Tennessee could be the nation's first state to overhaul Medicaid funding through a special federal block grant that would split unused program funds between the federal and state government.
Tennessee Gov. Bill Lee's plan would revamp funding for TennCare, a Medicaid managed care program operated by the state, which provides healthcare for about 1.4 million Tennesseans, primarily low-income pregnant women, children and elderly and disabled people.
Under the state's hybrid block grant funding plan, Tennessee would receive federal Medicaid funding as a set amount per program enrollee, per month, according to the Times Free Press.

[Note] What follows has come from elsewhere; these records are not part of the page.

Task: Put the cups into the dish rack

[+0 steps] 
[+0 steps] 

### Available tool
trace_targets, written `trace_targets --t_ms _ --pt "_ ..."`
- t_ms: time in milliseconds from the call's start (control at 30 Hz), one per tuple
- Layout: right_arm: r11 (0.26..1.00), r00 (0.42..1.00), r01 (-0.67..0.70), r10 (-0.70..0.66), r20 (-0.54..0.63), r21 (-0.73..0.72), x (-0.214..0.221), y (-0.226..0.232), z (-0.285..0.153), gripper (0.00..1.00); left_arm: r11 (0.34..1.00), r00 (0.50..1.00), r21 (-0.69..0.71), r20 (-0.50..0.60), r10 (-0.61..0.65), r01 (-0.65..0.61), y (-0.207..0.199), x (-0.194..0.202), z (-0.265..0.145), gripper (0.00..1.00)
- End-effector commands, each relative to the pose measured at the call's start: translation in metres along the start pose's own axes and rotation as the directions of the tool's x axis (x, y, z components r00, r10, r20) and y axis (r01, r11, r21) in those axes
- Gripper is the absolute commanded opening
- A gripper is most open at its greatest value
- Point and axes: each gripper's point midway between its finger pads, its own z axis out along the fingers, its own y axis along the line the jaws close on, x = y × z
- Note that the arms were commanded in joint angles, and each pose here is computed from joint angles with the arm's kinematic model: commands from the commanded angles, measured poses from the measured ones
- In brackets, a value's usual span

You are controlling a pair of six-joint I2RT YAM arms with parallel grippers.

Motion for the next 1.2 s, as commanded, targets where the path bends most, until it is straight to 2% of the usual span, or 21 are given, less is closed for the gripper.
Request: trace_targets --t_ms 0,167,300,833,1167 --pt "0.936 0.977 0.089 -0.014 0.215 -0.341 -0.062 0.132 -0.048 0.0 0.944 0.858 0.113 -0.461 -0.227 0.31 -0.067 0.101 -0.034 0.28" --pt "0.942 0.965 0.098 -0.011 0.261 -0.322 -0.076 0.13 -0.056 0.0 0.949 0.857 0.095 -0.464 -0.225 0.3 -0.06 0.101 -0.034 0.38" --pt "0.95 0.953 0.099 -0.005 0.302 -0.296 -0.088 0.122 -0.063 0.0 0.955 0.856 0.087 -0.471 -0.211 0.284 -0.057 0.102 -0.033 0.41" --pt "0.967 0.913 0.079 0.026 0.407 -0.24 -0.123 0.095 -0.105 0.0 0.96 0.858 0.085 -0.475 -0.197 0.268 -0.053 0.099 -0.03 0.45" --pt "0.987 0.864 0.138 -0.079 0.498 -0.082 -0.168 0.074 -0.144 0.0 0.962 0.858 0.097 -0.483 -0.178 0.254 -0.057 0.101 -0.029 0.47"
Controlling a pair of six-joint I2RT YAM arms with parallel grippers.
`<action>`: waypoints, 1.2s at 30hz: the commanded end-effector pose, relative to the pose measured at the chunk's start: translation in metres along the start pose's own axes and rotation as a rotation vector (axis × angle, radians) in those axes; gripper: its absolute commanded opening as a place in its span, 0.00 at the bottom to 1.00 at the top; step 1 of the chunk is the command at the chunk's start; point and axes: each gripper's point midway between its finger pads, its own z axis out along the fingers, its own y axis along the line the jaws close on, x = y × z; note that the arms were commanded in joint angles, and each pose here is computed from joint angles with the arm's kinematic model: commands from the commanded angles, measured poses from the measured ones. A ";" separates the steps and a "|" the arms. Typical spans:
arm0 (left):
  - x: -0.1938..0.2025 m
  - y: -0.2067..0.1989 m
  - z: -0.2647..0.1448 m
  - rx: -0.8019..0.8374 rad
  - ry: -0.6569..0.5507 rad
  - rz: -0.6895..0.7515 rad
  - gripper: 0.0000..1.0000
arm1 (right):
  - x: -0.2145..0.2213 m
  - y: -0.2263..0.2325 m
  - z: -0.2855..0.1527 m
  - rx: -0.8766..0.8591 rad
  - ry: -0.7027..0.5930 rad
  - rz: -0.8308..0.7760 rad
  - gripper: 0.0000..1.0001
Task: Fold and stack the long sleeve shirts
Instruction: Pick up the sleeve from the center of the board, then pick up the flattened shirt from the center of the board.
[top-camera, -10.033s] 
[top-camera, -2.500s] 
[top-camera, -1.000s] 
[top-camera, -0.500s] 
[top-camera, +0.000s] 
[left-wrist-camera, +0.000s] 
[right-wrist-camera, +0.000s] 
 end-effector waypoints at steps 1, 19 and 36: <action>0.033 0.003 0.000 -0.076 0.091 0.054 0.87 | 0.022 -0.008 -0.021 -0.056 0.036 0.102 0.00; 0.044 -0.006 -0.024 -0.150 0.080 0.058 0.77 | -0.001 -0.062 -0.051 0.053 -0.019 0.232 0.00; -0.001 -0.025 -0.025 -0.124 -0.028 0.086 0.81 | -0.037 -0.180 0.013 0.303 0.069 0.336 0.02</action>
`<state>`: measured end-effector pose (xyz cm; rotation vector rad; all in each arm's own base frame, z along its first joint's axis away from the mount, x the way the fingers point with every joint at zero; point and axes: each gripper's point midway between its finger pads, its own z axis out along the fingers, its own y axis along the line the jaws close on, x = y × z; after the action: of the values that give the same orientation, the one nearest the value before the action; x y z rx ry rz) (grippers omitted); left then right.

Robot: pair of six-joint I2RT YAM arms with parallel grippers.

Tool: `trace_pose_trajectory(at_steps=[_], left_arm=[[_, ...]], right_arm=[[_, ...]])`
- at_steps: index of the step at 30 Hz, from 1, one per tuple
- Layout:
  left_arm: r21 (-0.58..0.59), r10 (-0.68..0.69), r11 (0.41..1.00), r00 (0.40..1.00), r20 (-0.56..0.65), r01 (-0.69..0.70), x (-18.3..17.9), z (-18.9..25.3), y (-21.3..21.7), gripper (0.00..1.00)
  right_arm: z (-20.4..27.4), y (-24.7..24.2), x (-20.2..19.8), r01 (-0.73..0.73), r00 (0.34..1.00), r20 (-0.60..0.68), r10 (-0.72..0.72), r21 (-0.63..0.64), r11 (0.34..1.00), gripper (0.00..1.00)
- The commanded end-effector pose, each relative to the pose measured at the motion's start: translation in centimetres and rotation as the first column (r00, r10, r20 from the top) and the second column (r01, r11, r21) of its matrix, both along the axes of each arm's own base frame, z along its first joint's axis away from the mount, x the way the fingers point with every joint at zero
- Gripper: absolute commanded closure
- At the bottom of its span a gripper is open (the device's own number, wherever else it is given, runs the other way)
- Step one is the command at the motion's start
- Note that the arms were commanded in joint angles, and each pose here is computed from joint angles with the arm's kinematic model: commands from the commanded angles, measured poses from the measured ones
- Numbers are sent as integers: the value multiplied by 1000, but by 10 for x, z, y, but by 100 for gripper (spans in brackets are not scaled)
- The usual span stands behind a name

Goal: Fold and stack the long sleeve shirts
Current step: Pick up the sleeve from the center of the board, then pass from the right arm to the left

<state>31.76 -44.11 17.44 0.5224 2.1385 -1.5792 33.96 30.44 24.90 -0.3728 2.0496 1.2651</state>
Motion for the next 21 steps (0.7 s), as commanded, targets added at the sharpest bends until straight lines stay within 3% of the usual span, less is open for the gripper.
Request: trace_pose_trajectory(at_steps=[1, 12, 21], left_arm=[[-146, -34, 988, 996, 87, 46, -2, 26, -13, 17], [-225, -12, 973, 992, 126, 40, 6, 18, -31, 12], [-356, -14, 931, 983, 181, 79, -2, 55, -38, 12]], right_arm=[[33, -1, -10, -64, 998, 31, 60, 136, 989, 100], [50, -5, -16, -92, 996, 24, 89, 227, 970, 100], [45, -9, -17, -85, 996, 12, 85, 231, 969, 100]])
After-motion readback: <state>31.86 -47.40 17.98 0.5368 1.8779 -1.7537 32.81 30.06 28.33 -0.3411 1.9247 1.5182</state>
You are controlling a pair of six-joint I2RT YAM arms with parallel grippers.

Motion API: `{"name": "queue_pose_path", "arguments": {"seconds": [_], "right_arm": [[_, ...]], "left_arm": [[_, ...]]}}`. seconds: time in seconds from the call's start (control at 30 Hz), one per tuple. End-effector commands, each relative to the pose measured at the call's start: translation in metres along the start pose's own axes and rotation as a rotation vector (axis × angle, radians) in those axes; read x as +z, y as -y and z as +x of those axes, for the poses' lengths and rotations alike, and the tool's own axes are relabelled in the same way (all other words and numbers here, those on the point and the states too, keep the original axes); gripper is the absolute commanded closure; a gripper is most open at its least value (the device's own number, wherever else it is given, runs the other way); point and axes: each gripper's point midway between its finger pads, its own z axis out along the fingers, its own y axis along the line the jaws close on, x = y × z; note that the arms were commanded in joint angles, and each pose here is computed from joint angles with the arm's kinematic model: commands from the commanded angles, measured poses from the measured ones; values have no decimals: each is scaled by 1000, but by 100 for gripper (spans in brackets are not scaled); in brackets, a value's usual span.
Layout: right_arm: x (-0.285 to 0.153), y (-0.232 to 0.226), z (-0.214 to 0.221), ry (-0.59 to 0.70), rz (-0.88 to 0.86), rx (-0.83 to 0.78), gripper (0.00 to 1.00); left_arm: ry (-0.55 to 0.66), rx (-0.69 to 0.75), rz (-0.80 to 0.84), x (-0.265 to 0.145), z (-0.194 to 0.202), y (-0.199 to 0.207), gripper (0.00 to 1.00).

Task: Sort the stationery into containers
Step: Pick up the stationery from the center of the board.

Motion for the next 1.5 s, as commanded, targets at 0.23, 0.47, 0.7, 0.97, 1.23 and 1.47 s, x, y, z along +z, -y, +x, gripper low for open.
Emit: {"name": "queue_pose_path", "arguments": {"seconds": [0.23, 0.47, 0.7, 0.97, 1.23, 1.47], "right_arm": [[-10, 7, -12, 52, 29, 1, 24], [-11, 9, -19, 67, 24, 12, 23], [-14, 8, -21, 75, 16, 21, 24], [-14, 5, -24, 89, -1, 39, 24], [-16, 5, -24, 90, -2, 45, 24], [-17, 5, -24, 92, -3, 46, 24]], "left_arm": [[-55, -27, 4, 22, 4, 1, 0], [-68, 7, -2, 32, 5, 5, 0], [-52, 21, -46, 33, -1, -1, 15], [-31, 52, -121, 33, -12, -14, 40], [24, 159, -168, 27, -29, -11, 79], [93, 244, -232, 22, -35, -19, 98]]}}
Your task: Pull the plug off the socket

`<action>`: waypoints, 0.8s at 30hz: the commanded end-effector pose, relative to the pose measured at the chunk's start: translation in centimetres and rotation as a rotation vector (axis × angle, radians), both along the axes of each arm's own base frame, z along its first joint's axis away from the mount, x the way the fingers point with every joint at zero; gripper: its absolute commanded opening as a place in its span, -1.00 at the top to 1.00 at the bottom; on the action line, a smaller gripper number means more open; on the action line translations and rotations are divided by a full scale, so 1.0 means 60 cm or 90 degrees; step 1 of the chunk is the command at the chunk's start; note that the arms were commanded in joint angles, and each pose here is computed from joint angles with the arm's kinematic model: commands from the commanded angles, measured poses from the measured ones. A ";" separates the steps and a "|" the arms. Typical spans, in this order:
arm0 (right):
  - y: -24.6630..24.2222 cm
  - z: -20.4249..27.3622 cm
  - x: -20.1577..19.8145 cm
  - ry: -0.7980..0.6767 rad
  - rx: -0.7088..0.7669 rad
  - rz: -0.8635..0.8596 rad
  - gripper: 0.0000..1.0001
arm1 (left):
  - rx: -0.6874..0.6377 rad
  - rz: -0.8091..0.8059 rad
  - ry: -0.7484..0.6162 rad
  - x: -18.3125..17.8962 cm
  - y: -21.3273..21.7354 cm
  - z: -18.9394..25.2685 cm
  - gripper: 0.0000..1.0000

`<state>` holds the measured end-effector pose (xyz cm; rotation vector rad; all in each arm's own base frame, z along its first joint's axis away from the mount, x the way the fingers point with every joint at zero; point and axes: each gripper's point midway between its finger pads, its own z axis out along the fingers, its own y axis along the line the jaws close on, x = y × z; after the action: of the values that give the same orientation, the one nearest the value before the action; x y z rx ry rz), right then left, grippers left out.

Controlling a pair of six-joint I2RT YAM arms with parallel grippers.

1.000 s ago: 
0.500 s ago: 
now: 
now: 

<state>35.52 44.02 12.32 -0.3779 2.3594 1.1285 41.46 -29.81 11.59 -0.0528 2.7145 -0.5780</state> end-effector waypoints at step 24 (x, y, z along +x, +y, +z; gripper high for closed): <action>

"This way if the numbers go up, so would what the federal government would have to pay. If they go down, the request is that the [federal funding amount] would stay the same," explained Craig Becker, president and CEO of the Tennessee Hospital Association.
With a true block grant, the government says: "Here's the money, this is all you get," said Mr. Becker.
The Nashville Business Journal reported that the state and federal government would split leftover money if TennCare spends less than the funding provided by the federal government in a given year. The governor told the Journal this would financially benefit the state — potentially through about $1 billion in additional annual funding for TennCare — based on Tennessee spending about $2 billion less on the program than projected in 2018.
Currently, any leftover money only goes back to the federal government.
But hospitals also have some concerns. For example, they would like to see the plan include some mechanism to allow physicians flexibility in prescribing medicine, said Mr. Becker.
"One thing we're talking about is if you have blood thinners and [the plan] said [the clinician] could only use Warfarin. Some people get sores in their mouth with that medicine and have to use [a different] variety. So, clinicians should be able to be allowed to put that into the medical record and say, 'Here's why I want to prescribe this other drug,'" he said.
The state is now holding a 30-day public comment period before a final proposal is submitted to the federal government for consideration Nov. 20.